__EXERCISE INPUTS__:
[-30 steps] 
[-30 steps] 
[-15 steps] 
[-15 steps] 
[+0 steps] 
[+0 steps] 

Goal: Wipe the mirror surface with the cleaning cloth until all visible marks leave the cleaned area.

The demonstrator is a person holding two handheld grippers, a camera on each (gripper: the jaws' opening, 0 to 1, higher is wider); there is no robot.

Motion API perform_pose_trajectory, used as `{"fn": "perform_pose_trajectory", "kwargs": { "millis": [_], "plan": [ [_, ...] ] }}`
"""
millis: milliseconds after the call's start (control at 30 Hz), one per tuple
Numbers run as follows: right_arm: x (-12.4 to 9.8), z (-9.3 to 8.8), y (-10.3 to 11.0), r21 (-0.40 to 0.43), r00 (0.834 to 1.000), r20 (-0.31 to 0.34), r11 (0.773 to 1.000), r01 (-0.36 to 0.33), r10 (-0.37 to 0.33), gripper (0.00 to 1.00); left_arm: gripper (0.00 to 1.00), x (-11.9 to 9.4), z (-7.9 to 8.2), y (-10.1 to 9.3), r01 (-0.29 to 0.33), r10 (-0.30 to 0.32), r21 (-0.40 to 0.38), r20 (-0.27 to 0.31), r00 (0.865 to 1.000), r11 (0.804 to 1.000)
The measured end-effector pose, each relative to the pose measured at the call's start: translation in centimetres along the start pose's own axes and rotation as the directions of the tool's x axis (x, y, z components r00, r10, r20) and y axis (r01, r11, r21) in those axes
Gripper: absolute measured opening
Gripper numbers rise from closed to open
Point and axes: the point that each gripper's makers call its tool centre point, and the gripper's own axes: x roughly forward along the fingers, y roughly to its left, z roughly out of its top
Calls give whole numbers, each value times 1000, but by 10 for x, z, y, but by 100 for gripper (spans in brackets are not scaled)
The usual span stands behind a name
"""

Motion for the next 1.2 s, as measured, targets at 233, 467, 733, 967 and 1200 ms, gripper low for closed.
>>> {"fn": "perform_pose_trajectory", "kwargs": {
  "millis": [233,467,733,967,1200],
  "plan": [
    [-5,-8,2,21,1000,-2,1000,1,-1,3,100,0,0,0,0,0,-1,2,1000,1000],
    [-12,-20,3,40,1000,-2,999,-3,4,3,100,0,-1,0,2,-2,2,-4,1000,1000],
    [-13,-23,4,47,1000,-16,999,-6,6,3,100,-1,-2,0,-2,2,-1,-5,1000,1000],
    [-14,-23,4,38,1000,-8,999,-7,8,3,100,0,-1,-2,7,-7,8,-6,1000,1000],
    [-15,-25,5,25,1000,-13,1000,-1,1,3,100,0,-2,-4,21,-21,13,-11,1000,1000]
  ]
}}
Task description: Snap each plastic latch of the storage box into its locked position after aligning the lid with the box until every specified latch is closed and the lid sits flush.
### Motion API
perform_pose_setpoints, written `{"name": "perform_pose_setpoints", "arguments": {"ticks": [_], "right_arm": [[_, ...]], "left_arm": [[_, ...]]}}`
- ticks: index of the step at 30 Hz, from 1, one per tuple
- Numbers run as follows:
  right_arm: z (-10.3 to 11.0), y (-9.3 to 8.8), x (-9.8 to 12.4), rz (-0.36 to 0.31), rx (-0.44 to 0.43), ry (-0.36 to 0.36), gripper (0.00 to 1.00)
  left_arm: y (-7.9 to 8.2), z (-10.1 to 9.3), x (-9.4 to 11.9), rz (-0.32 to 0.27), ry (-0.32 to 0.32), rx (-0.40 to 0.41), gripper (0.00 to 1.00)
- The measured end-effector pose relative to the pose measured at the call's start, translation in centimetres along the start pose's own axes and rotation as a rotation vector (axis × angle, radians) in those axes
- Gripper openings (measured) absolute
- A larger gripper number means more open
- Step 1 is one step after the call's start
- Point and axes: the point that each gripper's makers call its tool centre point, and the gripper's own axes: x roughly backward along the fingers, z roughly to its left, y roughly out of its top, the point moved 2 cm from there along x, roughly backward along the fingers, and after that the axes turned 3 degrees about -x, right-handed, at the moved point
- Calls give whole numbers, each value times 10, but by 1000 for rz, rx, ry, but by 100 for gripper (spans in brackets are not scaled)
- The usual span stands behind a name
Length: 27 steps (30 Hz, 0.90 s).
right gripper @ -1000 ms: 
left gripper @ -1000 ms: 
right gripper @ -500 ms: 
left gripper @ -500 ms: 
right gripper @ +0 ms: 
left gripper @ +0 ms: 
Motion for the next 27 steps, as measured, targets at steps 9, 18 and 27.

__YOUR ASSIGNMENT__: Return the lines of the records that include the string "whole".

__RESULT__:
Calls give whole numbers, each value times 1000, but by 10 for x, z, y, but by 100 for gripper (spans in brackets are not scaled)
- Calls give whole numbers, each value times 10, but by 1000 for rz, rx, ry, but by 100 for gripper (spans in brackets are not scaled)

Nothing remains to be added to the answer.